Problem statement: Repeat the lines from the one containing "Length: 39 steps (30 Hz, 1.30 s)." through the end of the listing exactly, both ends included. Do not carry over any pictures.

Data supplied:
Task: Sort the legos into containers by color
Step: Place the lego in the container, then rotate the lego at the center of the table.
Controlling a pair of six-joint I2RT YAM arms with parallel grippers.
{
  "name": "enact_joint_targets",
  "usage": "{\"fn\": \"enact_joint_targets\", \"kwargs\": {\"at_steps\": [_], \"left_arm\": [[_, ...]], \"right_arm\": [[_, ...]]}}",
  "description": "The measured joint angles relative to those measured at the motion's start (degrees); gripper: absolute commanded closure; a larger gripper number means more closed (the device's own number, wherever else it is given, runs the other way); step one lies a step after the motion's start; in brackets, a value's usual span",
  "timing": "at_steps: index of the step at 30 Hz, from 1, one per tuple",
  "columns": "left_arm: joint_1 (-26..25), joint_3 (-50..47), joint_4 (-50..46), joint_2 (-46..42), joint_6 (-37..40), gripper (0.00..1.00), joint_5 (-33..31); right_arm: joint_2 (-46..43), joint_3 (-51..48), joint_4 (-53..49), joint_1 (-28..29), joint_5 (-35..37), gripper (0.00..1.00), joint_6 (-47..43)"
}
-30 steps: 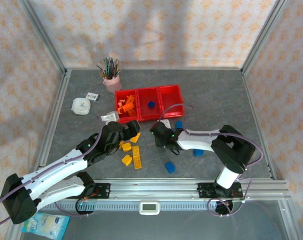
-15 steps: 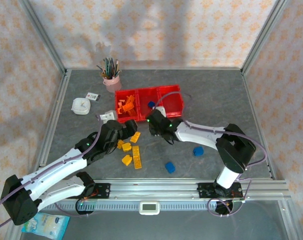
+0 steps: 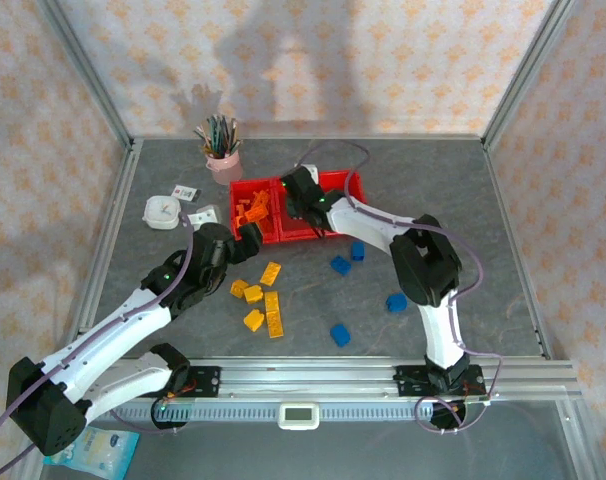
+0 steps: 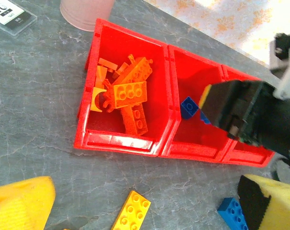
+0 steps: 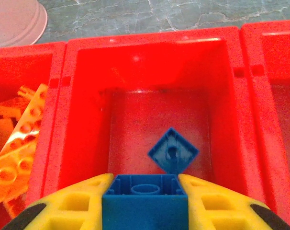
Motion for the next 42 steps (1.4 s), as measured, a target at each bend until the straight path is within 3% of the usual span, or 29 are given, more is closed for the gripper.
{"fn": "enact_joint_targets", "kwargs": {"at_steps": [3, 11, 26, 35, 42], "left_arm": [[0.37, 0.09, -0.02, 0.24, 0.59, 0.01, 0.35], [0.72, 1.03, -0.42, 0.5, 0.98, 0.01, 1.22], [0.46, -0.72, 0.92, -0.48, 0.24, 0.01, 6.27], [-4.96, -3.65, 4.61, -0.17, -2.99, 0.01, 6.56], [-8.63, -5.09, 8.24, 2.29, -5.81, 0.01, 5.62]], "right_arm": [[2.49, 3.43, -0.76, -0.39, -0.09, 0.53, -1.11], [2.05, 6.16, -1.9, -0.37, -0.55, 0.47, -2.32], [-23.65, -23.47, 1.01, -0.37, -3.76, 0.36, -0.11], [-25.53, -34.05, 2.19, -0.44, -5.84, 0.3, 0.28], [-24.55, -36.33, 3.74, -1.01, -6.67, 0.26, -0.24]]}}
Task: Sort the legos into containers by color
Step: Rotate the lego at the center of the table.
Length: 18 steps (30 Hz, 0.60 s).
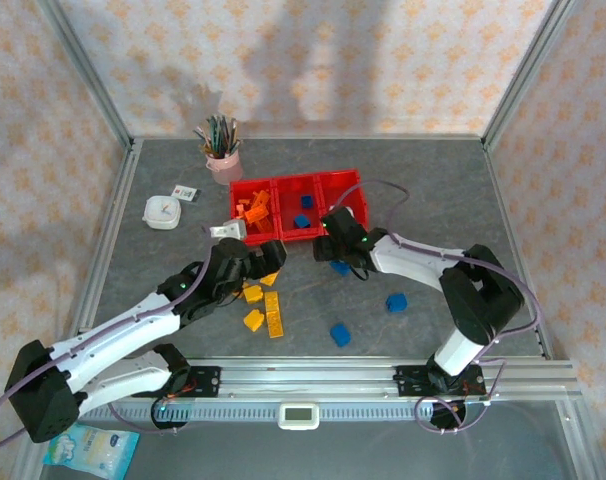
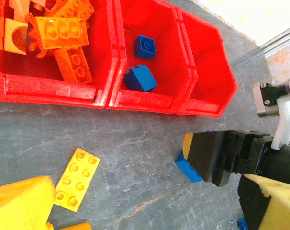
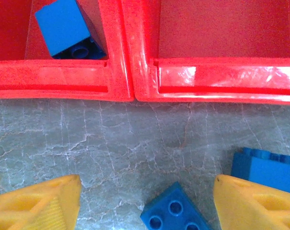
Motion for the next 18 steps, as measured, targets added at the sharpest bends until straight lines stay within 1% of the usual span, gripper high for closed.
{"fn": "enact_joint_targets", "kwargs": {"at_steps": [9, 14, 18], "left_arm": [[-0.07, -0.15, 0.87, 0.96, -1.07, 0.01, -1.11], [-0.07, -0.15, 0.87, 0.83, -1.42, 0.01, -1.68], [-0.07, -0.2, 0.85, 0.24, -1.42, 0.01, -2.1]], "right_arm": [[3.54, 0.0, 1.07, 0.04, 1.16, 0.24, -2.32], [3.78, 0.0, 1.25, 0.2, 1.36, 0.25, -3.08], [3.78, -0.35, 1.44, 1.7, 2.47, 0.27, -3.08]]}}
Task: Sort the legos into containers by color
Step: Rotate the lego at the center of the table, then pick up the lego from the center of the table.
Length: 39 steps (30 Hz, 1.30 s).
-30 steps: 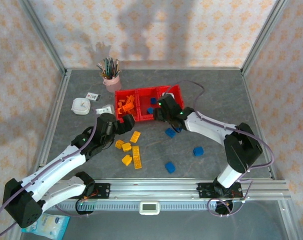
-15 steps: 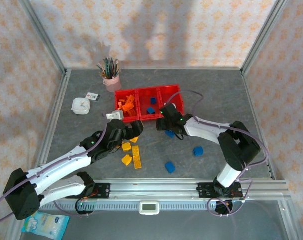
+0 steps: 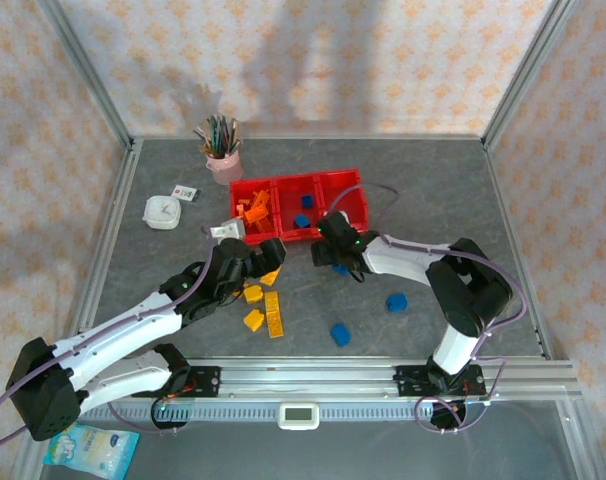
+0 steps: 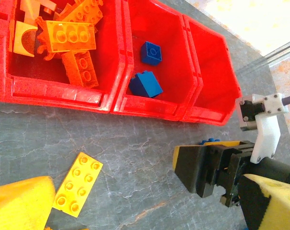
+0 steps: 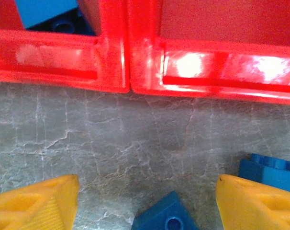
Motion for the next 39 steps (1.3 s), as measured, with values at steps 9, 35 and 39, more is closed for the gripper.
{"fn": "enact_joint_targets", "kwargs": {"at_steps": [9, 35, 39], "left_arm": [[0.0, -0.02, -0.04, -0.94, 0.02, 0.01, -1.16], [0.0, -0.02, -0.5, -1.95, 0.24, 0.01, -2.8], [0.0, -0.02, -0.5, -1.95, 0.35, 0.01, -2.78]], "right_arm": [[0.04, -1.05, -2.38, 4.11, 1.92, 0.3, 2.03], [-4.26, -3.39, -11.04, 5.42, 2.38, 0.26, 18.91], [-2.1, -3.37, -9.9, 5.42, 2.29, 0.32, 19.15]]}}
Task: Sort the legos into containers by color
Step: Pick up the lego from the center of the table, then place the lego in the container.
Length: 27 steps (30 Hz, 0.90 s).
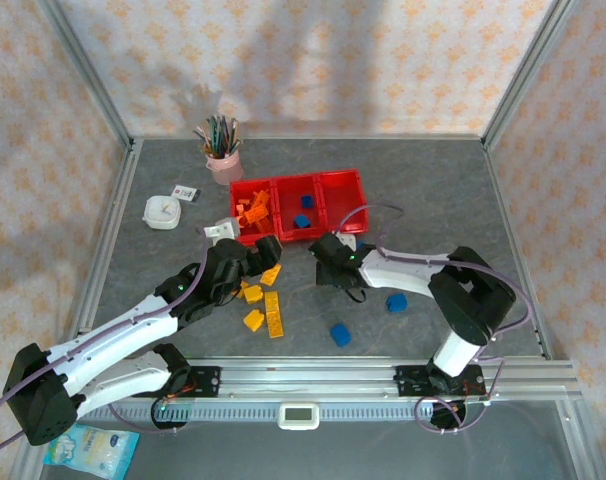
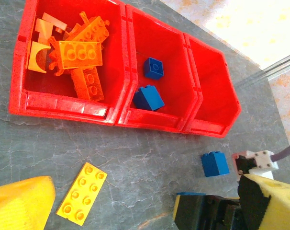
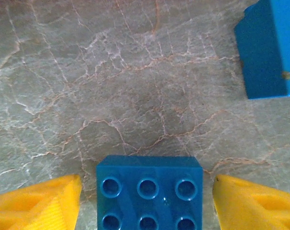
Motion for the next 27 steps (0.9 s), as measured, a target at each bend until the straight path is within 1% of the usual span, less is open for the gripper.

The completed task:
Length: 39 steps (30 Hz, 1.30 s).
-30 steps: 
-15 steps: 
+0 steps: 
+0 steps: 
+0 steps: 
Motion for the next 39 steps (1.3 s), as measured, with values at steps 9, 35 and 39, more is closed for the gripper.
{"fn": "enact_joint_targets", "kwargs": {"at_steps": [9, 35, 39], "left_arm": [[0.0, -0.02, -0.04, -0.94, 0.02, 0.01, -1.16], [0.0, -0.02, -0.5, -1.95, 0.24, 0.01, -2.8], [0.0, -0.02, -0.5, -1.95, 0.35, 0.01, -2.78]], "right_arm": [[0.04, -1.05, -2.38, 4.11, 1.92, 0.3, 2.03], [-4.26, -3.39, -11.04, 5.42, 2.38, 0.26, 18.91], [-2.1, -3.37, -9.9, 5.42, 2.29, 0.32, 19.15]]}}
Task: Sort the legos into containers by color
Step: Pick up the lego from the center of the table, then place the lego in the container.
Length: 27 steps (30 Hz, 0.90 s).
Motion for the next 27 steps (0.9 s), as measured, a target at each bend until the straight path is within 1% of the usual span, less is open for the gripper.

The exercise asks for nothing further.